**Collected data:**
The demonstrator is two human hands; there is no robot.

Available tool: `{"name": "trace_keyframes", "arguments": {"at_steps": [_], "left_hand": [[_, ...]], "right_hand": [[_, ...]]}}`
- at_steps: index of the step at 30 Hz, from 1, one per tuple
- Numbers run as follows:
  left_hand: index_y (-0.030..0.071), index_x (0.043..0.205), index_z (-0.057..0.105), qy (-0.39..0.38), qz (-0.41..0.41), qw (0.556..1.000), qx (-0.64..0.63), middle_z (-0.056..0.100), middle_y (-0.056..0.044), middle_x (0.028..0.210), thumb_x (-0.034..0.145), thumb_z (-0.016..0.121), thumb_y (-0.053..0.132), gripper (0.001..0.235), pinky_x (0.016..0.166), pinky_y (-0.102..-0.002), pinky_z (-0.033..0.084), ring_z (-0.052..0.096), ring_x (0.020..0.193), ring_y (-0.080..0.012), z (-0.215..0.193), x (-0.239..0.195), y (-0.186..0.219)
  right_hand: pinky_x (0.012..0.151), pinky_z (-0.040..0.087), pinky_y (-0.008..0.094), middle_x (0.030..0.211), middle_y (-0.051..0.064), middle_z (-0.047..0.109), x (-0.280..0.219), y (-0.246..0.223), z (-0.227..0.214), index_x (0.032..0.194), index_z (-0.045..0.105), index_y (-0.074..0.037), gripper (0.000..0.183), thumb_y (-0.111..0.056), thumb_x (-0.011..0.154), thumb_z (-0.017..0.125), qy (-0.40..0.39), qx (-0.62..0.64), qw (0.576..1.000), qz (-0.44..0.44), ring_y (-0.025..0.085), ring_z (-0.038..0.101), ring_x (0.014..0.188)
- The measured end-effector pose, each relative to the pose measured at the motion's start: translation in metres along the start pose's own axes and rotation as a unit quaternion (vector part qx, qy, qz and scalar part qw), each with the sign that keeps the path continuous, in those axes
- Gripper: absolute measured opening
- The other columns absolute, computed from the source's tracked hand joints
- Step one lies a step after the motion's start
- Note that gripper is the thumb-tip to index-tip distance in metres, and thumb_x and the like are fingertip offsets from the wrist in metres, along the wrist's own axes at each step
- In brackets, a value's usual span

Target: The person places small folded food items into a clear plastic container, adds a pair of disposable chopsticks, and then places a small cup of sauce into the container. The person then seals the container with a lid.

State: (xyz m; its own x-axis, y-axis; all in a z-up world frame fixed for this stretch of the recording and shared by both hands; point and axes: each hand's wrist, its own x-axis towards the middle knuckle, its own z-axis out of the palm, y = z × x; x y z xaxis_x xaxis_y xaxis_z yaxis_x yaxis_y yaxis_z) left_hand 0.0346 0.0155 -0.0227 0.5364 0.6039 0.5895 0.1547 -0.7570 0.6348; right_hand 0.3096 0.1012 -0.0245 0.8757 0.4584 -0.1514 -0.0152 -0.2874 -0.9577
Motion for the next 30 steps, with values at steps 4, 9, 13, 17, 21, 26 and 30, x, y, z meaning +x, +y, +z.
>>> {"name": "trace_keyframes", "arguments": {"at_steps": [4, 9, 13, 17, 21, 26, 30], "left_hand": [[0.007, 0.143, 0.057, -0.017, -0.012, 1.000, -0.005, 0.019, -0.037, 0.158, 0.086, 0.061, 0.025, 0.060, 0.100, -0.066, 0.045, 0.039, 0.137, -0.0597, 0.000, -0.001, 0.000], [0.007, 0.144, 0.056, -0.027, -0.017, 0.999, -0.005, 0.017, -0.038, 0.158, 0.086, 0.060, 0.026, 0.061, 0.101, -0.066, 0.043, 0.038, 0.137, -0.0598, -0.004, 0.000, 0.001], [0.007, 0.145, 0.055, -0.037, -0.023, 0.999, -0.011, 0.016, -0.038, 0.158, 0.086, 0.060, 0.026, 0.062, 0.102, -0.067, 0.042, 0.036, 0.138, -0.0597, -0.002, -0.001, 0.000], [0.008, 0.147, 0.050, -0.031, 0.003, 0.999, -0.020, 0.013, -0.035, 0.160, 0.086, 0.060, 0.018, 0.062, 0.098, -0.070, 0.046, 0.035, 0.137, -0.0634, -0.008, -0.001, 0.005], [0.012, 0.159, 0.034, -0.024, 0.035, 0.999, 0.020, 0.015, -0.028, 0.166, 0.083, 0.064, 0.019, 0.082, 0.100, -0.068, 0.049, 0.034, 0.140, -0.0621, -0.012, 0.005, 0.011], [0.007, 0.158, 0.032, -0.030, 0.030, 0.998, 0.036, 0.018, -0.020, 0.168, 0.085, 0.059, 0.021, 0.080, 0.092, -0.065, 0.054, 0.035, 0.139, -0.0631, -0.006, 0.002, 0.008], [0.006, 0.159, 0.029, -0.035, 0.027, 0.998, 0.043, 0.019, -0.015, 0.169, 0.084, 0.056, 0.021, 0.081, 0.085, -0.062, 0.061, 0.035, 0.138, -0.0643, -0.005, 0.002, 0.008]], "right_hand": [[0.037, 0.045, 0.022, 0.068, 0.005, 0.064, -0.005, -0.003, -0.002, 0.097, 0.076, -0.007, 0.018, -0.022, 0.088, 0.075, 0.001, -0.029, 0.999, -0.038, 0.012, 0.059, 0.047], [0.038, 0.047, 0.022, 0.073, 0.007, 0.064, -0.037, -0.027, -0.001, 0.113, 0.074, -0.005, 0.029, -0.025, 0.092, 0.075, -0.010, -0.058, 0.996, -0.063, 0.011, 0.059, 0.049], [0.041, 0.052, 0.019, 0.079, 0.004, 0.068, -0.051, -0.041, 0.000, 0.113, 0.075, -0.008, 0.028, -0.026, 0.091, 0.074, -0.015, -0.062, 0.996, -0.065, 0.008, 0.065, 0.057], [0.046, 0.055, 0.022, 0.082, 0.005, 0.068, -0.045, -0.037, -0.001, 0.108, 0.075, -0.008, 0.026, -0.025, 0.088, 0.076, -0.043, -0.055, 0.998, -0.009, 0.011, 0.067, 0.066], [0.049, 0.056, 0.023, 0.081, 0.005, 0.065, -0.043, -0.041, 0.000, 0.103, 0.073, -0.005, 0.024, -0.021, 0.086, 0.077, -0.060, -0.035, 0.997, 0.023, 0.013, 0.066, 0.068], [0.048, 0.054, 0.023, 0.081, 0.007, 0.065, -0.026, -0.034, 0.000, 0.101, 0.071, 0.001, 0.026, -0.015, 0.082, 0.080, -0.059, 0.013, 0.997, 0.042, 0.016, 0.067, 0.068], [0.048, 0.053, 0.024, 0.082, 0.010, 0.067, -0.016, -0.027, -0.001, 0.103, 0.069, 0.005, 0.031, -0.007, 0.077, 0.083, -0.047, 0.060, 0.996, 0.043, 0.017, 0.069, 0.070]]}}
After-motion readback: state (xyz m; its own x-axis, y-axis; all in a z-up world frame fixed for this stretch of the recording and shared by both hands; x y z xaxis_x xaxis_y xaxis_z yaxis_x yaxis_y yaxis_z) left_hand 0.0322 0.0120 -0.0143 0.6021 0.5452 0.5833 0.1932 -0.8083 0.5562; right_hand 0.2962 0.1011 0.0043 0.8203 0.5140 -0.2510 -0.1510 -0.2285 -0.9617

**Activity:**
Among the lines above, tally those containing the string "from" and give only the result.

**Answer below:**
3